---------- INFORMATION SHOWN ----------

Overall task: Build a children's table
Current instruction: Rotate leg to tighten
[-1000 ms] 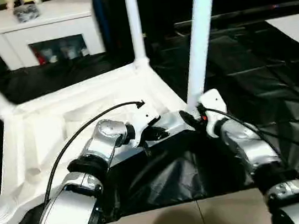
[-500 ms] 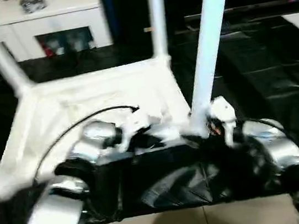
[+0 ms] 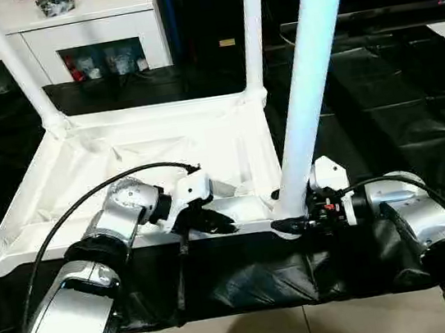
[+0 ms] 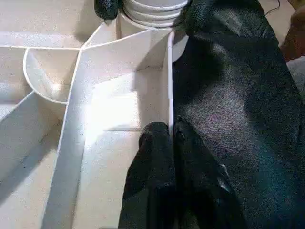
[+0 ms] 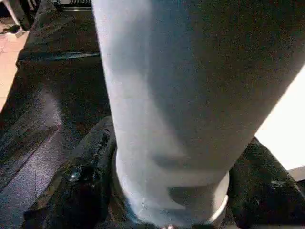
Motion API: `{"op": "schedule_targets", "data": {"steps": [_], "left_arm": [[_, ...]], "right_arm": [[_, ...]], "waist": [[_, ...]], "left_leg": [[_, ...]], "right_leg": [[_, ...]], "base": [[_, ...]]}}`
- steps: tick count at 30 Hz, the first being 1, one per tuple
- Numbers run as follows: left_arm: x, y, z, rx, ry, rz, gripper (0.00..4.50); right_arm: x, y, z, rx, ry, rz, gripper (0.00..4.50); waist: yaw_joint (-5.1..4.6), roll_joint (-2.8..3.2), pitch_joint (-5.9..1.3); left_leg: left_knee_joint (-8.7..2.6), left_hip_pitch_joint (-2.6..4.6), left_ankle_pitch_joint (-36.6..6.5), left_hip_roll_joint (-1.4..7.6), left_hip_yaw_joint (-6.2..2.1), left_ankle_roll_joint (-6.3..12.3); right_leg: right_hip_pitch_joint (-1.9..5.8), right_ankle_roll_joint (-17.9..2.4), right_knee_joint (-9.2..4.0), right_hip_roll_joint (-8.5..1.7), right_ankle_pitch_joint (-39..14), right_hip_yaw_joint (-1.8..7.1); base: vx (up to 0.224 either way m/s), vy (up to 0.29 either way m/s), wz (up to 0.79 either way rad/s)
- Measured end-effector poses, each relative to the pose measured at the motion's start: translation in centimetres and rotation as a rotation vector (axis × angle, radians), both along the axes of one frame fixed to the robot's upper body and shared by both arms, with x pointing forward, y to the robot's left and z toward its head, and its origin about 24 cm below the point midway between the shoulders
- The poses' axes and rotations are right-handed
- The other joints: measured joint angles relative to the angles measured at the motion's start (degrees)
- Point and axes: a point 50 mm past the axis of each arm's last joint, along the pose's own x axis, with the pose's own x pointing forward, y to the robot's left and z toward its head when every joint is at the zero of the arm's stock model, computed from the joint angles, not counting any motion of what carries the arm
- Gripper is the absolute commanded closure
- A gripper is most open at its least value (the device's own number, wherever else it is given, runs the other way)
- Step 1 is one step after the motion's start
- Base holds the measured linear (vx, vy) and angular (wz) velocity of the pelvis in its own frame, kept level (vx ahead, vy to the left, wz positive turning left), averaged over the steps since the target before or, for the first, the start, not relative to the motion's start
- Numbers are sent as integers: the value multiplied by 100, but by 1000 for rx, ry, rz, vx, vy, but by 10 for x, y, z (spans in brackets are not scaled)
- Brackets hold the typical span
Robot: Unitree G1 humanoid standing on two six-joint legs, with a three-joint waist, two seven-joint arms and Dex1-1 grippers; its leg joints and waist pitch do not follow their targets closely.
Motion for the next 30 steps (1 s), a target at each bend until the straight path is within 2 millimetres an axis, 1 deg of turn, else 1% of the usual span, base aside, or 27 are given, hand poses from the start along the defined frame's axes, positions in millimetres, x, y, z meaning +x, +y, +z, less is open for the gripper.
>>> {"op": "schedule_targets", "data": {"steps": [5, 8, 10, 12, 13, 14, 16, 18, 22, 23, 24, 26, 27, 28, 29, 30], "left_arm": [[0, 0, 0, -8, 5, 6, 450], [2, -2, -1, -13, -5, 38, 450], [5, -7, -2, -11, -23, 95, 450], [11, -15, -1, -3, -54, 180, 450], [13, -18, -2, -2, -61, 201, 450], [13, -23, -3, -6, -63, 226, 450], [16, -36, -5, -18, -81, 286, 450], [16, -47, -6, -32, -84, 327, 450], [17, -57, -8, -42, -94, 380, 450], [17, -58, -8, -43, -97, 386, 450], [17, -60, -8, -45, -98, 386, 450], [17, -61, -7, -50, -100, 377, 450], [16, -62, -7, -53, -101, 370, 450], [16, -62, -6, -55, -101, 363, 450], [16, -62, -6, -57, -102, 352, 450], [15, -63, -5, -62, -105, 337, 450]], "right_arm": [[0, 1, -1, 8, 3, -5, 178], [1, 3, -4, 32, -6, -68, 180], [6, 6, -6, 45, -25, -180, 180], [13, 10, -12, 70, -47, -364, 180], [15, 11, -14, 80, -54, -420, 180], [18, 12, -15, 92, -60, -490, 180], [25, 15, -18, 117, -62, -659, 180], [31, 17, -18, 114, -71, -768, 180], [39, 25, -19, 110, -90, -901, 180], [39, 26, -19, 106, -96, -915, 125], [40, 26, -18, 97, -116, -920, 125], [40, 25, -17, 80, -144, -910, 104], [40, 25, -17, 76, -152, -902, 82], [40, 23, -16, 74, -157, -891, 82], [40, 21, -15, 76, -157, -870, 66], [40, 16, -13, 80, -151, -828, 66]], "waist": [[0, 0, 0], [-2, 0, 0], [-11, 0, -1], [-35, -1, -1], [-48, 0, -2], [-65, 4, -5], [-130, 3, -8], [-167, 10, -14], [-196, 38, -36], [-199, 47, -41], [-197, 51, -42], [-185, 51, -41], [-178, 52, -41], [-172, 52, -41], [-163, 52, -41], [-150, 51, -40]], "left_leg": [[0, 1, 0, 0, 0, 0], [3, 6, 1, 0, 0, 0], [4, 15, 2, -1, 0, 0], [7, 20, 3, -5, 1, -2], [7, 22, 3, -8, 1, -2], [7, 27, 3, -9, 1, -2], [12, 32, 3, -13, 0, -2], [14, 34, 2, -16, 0, -2], [13, 38, 2, -15, -4, -2], [12, 38, 2, -15, -4, -2], [11, 36, 2, -15, -4, -2], [10, 24, 2, -15, -6, -2], [10, 17, 2, -15, -6, -2], [10, 14, 2, -15, -6, -2], [10, 9, 1, -16, -6, -2], [8, -1, -1, -18, -6, -1]], "right_leg": [[0, 0, 1, 0, 0, 0], [3, -1, 5, 0, 1, 2], [8, -11, 4, 0, 7, 6], [10, -13, 2, -1, 8, 12], [12, -11, -3, -3, 7, 14], [18, -9, -5, -3, 6, 16], [25, -7, -9, -5, 4, 19], [28, 7, -11, -7, -4, 19], [29, 19, -11, -6, -11, 14], [28, 22, -11, -6, -13, 14], [28, 26, -11, -6, -16, 14], [22, 29, -11, -6, -17, 12], [20, 24, -11, -6, -14, 12], [20, 4, -12, -6, -2, 12], [20, 3, -12, -8, -1, 11], [18, 3, -16, -11, -2, 9]], "base": [[0, 0, 0], [0, 0, 0], [0, 0, 0], [0, 0, 0], [0, 0, 0], [0, 0, 0], [0, 0, 0], [0, 0, 0], [0, 0, 0], [0, 0, 0], [0, 0, 0], [0, 0, 0], [0, 0, 0], [0, 0, 0], [0, 0, 0], [0, 0, 0]]}}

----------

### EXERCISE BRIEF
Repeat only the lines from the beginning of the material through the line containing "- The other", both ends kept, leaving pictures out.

### SOLUTION TO THE PROBLEM
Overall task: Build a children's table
Current instruction: Rotate leg to tighten
[-1000 ms] 
[-500 ms] 
[+0 ms] 
[+0 ms] 
[+0 ms] 
Motion API: `{"op": "schedule_targets", "data": {"steps": [_], "left_arm": [[_, ...]], "right_arm": [[_, ...]], "waist": [[_, ...]], "left_leg": [[_, ...]], "right_leg": [[_, ...]], "base": [[_, ...]]}}`
- steps: tick count at 30 Hz, the first being 1, one per tuple
- Numbers run as follows: left_arm: x, y, z, rx, ry, rz, gripper (0.00..4.50); right_arm: x, y, z, rx, ry, rz, gripper (0.00..4.50); waist: yaw_joint (-5.1..4.6), roll_joint (-2.8..3.2), pitch_joint (-5.9..1.3); left_leg: left_knee_joint (-8.7..2.6), left_hip_pitch_joint (-2.6..4.6), left_ankle_pitch_joint (-36.6..6.5), left_hip_roll_joint (-1.4..7.6), left_hip_yaw_joint (-6.2..2.1), left_ankle_roll_joint (-6.3..12.3); right_leg: right_hip_pitch_joint (-1.9..5.8), right_ankle_roll_joint (-17.9..2.4), right_knee_joint (-9.2..4.0), right_hip_roll_joint (-8.5..1.7), right_ankle_pitch_joint (-39..14), right_hip_yaw_joint (-1.8..7.1); base: vx (up to 0.224 either way m/s), vy (up to 0.29 either way m/s), wz (up to 0.79 either way rad/s)
- Measured end-effector poses, each relative to the pose measured at the motion's start: translation in centimetres and rotation as a rotation vector (axis × angle, radians), both along the axes of one frame fixed to the robot's upper body and shared by both arms, with x pointing forward, y to the robot's left and z toward its head, and its origin about 24 cm below the point midway between the shoulders
- The poses' axes and rotations are right-handed
- The other joints: measured joint angles relative to the angles measured at the motion's start (degrees)

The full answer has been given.